=== Data in this exercise ===

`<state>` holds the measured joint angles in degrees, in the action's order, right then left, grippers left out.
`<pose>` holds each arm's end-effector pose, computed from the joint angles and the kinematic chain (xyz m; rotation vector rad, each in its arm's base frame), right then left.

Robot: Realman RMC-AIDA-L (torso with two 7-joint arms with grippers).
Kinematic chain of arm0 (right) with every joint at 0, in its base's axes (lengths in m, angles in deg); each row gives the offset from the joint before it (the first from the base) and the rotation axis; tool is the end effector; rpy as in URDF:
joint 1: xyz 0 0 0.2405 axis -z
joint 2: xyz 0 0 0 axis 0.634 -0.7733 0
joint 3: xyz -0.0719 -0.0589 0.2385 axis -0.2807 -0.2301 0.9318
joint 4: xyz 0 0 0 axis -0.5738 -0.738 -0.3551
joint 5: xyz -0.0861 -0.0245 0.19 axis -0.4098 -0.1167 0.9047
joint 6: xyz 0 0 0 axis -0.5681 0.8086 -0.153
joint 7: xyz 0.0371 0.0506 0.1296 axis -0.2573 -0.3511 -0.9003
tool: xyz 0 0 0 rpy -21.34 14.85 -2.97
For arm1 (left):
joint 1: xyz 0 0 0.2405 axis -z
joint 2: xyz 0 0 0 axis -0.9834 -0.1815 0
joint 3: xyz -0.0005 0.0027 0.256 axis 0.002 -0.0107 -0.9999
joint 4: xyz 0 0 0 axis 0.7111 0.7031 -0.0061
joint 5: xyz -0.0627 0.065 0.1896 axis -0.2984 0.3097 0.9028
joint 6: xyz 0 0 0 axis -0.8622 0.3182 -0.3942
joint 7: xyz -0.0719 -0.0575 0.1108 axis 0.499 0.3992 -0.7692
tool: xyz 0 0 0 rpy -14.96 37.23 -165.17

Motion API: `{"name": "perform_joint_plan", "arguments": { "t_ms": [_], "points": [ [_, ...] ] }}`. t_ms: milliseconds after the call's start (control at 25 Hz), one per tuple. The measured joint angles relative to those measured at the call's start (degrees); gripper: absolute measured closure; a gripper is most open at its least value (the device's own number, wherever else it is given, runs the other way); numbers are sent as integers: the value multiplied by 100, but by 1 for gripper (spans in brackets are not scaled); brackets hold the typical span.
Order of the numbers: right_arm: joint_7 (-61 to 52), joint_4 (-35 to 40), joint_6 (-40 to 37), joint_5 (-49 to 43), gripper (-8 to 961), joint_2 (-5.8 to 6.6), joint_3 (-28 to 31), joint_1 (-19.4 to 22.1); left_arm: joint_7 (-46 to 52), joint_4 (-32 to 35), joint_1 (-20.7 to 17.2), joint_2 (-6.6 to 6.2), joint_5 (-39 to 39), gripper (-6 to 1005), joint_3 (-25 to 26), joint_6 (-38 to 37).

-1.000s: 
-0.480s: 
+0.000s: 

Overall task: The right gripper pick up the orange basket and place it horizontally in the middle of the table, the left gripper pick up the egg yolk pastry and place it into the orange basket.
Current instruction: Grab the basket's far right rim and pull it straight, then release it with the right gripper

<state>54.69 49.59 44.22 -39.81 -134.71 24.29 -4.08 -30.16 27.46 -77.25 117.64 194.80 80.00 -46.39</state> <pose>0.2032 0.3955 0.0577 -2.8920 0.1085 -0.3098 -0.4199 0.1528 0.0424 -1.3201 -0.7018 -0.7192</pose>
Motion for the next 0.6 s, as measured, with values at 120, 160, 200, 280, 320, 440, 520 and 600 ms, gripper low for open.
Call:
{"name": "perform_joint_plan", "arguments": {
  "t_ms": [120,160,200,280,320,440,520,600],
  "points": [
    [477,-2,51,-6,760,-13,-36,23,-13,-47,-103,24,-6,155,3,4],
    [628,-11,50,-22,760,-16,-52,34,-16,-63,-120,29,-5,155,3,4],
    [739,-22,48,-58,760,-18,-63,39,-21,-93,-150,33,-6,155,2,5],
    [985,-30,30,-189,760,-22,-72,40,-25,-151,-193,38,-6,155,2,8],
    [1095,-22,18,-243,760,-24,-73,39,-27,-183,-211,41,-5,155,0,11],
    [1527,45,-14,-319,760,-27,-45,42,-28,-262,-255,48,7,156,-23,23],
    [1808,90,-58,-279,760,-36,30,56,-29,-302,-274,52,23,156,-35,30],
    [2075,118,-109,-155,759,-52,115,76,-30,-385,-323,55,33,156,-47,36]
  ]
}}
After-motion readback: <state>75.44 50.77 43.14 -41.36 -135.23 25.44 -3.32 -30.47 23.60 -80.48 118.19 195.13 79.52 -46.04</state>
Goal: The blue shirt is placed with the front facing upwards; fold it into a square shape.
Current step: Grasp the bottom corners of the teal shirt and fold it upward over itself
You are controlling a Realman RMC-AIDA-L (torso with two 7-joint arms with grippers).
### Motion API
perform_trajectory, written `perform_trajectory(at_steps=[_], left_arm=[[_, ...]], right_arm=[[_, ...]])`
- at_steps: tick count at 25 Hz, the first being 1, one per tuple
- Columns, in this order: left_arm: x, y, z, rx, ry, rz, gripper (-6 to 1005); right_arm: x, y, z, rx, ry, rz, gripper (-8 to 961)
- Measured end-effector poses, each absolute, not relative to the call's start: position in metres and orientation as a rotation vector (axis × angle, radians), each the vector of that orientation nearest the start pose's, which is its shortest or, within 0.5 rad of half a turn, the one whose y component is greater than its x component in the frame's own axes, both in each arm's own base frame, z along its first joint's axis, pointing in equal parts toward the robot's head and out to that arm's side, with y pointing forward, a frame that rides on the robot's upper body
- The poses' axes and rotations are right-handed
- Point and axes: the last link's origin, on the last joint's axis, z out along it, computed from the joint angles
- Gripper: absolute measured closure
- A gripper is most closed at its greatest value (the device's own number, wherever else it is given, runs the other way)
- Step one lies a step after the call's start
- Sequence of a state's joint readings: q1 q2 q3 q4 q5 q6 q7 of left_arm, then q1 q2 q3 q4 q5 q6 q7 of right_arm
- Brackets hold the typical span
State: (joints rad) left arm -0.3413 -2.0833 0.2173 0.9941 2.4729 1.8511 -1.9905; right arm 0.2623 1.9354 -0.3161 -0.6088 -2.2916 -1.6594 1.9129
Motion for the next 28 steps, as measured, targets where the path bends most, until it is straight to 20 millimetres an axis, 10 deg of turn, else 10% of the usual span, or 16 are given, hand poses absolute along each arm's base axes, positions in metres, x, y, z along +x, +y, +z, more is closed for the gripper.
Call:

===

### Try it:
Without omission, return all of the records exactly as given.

### Answer:
`<state>` holds the measured joint angles in degrees, in the action's order, right then left, grippers left out.
`<pose>` holds each arm's end-effector pose, computed from the joint angles and the kinematic chain (xyz m; rotation vector rad, each in its arm's base frame), right then left.

Robot: Realman RMC-AIDA-L (torso with two 7-joint arms with grippers).
Kinematic chain of arm0 (right) with every joint at 0, in its base's axes (lengths in m, angles in deg); each row gives the offset from the joint before it (the first from the base) and the rotation axis; tool is the end effector; rpy as in URDF:
joint 1: xyz 0 0 0.2405 axis -z
joint 2: xyz 0 0 0 axis 0.634 -0.7733 0
joint 3: xyz -0.0719 -0.0589 0.2385 axis -0.2807 -0.2301 0.9318
joint 4: xyz 0 0 0 axis -0.5738 -0.738 -0.3551
joint 5: xyz -0.0861 -0.0245 0.19 axis -0.4098 -0.1167 0.9047
joint 6: xyz 0 0 0 axis -0.5681 0.8086 -0.153
joint 7: xyz 0.0371 0.0506 0.1296 axis -0.2573 -0.3511 -0.9003
tool: xyz 0 0 0 rpy -21.34 14.85 -2.97
For arm1 (left):
joint 1: xyz 0 0 0.2405 axis -z
joint 2: xyz 0 0 0 axis -0.9834 -0.1815 0
joint 3: xyz -0.0005 0.0027 0.256 axis 0.002 -0.0107 -0.9999
joint 4: xyz 0 0 0 axis 0.7111 0.7031 -0.0061
joint 5: xyz -0.0627 0.065 0.1896 axis -0.2984 0.3097 0.9028
joint 6: xyz 0 0 0 axis -0.8622 0.3182 -0.3942
joint 7: xyz -0.0719 -0.0575 0.1108 axis 0.499 0.3992 -0.7692
tool: xyz 0 0 0 rpy -14.96 37.23 -165.17

Motion API: `{"name": "perform_joint_plan", "arguments": { "t_ms": [_], "points": [ [_, ...] ] }}`. t_ms: milliseconds after the call's start (control at 25 Hz), one per tuple. The measured joint angles relative to those measured at the call's start (degrees); gripper: absolute measured closure; a gripper is most open at its least value (the device's own number, wherever else it is given, runs the other way); numbers are sent as integers: the value multiplied by 100, but by 1 for gripper (spans in brackets are not scaled); brackets hold the typical span.
Order of the numbers: right_arm: joint_7 (-61 to 52), joint_4 (-35 to 40), joint_6 (-40 to 37), joint_5 (-49 to 43), gripper (-8 to 961), joint_2 (-5.8 to 6.6), joint_3 (-28 to 31), joint_1 (-19.4 to 22.1); left_arm: joint_7 (-46 to 52), joint_4 (-32 to 35), joint_1 (-20.7 to 17.2), joint_2 (-6.6 to 6.2), joint_5 (-39 to 39), gripper (-6 to 1005), joint_3 (-25 to 26), joint_6 (-38 to 37).

-1.000s: 
-0.480s: 
+0.000s: 

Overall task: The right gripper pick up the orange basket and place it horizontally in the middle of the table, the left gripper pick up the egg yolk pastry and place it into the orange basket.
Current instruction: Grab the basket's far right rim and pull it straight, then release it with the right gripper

<state>54.69 49.59 44.22 -39.81 -134.71 24.29 -4.08 -30.16 27.46 -77.25 117.64 194.80 80.00 -46.39</state> <pose>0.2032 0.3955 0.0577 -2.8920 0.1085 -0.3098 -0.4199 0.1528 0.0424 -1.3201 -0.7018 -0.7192</pose>
Motion for the next 0.6 s, as measured, with values at 120, 160, 200, 280, 320, 440, 520 and 600 ms, gripper low for open.
Call:
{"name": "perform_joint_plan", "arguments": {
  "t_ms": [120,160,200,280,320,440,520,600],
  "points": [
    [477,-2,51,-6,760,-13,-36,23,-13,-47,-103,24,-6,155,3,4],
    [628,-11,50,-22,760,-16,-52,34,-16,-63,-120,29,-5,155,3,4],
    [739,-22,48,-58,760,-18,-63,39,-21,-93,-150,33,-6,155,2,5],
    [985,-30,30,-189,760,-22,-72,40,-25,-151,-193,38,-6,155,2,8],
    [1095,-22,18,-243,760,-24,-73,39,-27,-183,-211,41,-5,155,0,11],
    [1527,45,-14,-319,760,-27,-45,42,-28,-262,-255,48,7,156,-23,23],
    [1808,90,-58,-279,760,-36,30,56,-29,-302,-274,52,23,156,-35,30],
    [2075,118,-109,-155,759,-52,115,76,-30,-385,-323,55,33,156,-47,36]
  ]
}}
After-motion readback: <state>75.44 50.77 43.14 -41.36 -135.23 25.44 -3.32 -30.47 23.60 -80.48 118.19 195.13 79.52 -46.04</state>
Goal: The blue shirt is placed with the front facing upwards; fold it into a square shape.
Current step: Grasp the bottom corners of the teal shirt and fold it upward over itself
You are controlling a Realman RMC-AIDA-L (torso with two 7-joint arms with grippers).
### Motion API
perform_trajectory, written `perform_trajectory(at_steps=[_], left_arm=[[_, ...]], right_arm=[[_, ...]])`
- at_steps: tick count at 25 Hz, the first being 1, one per tuple
- Columns, in this order: left_arm: x, y, z, rx, ry, rz, gripper (-6 to 1005); right_arm: x, y, z, rx, ry, rz, gripper (-8 to 961)
- Measured end-effector poses, each absolute, not relative to the call's start: position in metres and orientation as a rotation vector (axis × angle, radians), each the vector of that orientation nearest the start pose's, which is its shortest or, within 0.5 rad of half a turn, the one whose y component is greater than its x component in the frame's own axes, both in each arm's own base frame, z along its first joint's axis, pointing in equal parts toward the robot's head and out to that arm's side, with y pointing forward, a frame that rides on the robot's upper body
- The poses' axes and rotations are right-handed
- Point and axes: the last link's origin, on the last joint's axis, z out along it, computed from the joint angles
- Gripper: absolute measured closure
- A gripper is most closed at its greatest value (the device's own number, wherever else it is given, runs the other way)
- Step one lies a step after the call's start
- Sequence of a state's joint readings: q1 q2 q3 q4 q5 q6 q7 of left_arm, then q1 q2 q3 q4 q5 q6 q7 of right_arm
- Brackets hold the typical span
State: (joints rad) left arm -0.3413 -2.0833 0.2173 0.9941 2.4729 1.8511 -1.9905; right arm 0.2623 1.9354 -0.3161 -0.6088 -2.2916 -1.6594 1.9129
Motion for the next 28 steps, as measured, targets where the path bends most, until it is straight to 20 millimetres an axis, 10 deg of turn, else 10% of the usual span, or 16 are given, hand poses absolute along each arm's base axes, positions in metres, x, y, z along +x, +y, +z, more is closed for the gripper.
Call:

There is no more to the output.